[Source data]
===
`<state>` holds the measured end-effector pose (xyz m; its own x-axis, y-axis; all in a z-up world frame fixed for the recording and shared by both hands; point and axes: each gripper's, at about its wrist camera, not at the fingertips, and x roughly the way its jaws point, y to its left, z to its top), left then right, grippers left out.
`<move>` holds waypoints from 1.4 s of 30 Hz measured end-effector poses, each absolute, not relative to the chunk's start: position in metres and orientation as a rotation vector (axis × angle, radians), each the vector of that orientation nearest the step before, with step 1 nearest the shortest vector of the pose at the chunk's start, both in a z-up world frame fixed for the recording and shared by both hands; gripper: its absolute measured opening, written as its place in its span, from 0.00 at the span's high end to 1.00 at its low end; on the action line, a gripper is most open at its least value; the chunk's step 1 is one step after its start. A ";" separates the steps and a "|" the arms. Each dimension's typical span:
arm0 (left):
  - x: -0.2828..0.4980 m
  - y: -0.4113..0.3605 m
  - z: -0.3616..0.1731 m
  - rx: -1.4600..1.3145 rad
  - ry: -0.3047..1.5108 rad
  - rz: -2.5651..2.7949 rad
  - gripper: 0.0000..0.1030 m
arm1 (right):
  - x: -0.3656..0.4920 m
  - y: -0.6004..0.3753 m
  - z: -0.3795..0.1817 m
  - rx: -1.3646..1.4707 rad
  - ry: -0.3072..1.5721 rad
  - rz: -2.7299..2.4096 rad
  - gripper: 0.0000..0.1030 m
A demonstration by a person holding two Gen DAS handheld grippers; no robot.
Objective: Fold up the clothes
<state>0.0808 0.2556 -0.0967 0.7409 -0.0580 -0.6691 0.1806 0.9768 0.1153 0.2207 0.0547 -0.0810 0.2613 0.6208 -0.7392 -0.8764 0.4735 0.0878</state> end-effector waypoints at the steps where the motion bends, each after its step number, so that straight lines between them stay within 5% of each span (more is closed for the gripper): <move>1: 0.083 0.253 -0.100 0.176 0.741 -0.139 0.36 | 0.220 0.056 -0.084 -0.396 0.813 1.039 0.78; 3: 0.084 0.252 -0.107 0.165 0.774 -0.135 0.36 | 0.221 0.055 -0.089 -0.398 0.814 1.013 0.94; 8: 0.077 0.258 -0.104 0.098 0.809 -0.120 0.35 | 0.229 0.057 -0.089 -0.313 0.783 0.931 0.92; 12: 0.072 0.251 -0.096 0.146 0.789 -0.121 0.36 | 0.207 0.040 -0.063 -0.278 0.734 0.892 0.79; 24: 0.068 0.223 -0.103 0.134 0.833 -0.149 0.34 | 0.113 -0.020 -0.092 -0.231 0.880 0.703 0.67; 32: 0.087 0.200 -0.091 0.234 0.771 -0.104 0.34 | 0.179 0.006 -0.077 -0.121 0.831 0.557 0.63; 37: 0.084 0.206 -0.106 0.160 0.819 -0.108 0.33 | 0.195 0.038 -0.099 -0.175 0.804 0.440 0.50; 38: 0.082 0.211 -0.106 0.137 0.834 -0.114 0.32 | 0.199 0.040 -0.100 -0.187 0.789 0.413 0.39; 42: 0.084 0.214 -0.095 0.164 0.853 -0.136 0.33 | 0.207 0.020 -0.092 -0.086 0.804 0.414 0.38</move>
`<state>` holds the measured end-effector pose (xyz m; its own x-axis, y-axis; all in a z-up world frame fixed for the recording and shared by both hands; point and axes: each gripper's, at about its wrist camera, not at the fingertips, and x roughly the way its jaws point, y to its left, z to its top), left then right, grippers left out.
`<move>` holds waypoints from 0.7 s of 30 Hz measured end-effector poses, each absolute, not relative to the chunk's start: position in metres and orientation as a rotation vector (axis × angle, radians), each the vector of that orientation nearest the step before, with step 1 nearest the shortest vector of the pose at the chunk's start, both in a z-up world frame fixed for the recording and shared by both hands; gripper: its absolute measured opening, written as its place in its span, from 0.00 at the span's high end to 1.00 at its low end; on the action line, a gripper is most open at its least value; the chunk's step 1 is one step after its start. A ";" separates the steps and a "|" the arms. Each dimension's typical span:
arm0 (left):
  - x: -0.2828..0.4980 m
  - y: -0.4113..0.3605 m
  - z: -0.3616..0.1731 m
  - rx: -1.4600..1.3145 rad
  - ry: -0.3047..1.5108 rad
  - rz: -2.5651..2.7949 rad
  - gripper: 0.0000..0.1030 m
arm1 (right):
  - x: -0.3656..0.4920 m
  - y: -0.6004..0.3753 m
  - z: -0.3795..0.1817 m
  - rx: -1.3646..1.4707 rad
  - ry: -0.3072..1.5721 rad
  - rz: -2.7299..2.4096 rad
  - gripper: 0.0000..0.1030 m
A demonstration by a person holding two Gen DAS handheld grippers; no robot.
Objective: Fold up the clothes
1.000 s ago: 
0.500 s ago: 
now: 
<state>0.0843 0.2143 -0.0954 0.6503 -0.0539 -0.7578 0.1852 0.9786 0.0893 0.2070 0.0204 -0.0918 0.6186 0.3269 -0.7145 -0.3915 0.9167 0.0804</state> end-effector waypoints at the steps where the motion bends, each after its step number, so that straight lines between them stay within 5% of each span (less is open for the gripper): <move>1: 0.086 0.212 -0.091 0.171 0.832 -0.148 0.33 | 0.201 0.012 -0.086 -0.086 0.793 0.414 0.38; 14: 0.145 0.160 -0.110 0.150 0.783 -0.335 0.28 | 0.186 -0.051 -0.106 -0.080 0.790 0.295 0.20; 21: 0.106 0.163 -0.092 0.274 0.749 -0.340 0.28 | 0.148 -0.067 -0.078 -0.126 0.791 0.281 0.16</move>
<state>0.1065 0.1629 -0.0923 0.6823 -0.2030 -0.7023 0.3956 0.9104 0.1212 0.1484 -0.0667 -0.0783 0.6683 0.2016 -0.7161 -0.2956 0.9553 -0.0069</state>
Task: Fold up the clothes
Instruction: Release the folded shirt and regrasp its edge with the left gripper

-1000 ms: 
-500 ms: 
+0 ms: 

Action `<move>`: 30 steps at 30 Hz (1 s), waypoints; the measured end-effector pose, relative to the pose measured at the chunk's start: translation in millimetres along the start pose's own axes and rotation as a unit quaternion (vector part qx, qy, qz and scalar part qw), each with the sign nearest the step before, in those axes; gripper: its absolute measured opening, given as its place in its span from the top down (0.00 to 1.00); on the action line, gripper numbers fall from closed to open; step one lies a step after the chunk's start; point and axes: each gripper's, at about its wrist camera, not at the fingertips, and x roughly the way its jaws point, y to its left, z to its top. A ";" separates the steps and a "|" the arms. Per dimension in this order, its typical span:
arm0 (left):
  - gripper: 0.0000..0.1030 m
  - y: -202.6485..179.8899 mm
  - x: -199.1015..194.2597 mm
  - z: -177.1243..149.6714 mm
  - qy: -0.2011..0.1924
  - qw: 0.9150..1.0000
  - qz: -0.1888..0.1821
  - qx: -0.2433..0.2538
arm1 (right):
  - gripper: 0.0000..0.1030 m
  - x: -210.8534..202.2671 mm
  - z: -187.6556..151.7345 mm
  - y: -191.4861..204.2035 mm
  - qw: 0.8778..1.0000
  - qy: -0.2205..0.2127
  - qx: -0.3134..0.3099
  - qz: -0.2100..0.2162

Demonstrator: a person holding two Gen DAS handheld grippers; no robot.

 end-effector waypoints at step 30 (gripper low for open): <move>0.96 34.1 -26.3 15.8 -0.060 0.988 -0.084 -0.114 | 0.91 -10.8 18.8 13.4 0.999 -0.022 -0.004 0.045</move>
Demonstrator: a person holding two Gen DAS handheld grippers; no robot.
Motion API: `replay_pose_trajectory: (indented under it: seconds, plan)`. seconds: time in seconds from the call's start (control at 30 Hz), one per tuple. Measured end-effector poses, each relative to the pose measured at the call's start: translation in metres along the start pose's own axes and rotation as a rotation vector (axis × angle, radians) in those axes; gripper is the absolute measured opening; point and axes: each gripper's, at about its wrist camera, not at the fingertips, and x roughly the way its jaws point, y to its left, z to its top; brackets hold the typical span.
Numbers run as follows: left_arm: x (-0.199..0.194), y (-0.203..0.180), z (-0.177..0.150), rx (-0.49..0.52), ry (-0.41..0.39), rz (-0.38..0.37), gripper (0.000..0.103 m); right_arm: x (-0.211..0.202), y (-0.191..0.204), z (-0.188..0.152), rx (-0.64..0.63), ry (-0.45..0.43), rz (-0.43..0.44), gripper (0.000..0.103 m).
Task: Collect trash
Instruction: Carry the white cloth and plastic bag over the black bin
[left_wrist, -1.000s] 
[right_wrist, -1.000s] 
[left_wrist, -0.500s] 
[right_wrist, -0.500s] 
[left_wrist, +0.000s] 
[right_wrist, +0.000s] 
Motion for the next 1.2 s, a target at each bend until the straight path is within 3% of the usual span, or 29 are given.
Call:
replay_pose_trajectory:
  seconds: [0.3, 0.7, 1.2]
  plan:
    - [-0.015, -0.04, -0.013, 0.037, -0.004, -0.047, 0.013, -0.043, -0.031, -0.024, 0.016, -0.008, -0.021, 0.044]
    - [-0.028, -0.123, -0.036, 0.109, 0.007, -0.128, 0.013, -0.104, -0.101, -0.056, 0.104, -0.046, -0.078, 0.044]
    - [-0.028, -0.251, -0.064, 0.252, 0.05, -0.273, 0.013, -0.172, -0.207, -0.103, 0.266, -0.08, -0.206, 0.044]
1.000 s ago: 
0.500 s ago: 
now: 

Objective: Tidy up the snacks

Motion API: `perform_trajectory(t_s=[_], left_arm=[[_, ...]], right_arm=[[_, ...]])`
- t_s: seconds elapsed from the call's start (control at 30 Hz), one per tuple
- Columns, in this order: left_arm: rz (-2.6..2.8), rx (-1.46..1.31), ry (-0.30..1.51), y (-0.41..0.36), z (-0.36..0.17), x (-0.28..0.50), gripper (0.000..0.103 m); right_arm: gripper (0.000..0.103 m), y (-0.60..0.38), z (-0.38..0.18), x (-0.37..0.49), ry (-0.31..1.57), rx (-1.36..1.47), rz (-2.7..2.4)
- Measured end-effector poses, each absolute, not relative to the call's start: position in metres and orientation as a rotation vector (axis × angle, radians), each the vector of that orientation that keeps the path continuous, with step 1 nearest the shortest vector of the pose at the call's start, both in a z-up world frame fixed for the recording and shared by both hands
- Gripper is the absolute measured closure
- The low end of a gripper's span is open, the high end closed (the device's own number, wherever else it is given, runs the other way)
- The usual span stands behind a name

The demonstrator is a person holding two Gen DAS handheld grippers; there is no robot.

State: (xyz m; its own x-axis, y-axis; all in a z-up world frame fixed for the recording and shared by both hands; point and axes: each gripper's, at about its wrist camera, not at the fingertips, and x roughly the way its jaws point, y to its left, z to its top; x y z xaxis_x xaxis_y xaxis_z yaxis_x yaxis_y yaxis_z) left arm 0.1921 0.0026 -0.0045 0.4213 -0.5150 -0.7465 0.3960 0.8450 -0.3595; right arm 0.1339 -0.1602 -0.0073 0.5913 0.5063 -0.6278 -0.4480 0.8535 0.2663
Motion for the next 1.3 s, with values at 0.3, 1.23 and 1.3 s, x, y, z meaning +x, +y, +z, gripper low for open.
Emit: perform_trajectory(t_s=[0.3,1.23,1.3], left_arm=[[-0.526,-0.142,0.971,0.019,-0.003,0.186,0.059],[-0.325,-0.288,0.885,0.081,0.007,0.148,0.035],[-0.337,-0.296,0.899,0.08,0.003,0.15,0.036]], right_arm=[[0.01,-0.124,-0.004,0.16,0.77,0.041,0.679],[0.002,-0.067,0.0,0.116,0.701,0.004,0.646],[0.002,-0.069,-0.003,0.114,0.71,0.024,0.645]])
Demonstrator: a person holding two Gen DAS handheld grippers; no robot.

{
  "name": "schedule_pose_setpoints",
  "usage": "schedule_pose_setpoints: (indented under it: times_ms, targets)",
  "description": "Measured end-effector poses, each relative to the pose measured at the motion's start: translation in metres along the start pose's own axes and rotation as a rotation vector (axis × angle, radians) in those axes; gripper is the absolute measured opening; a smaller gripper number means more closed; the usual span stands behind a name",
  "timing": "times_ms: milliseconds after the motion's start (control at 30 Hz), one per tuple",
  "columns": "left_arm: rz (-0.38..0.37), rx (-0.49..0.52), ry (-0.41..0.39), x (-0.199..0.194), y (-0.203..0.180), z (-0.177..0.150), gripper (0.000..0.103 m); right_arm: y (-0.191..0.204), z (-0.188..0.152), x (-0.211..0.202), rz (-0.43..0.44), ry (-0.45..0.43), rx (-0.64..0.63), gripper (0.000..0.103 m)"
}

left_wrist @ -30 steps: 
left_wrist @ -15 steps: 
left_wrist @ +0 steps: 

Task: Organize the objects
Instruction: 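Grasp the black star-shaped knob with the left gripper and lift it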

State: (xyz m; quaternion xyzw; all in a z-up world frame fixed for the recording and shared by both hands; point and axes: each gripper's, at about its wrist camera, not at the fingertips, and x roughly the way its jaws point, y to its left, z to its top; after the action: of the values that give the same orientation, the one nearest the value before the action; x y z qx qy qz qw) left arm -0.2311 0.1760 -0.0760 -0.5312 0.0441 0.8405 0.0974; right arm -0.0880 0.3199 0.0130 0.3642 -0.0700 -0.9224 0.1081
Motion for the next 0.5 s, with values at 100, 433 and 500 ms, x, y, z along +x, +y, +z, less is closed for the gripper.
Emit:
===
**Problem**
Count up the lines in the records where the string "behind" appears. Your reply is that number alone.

**Answer for the task**
2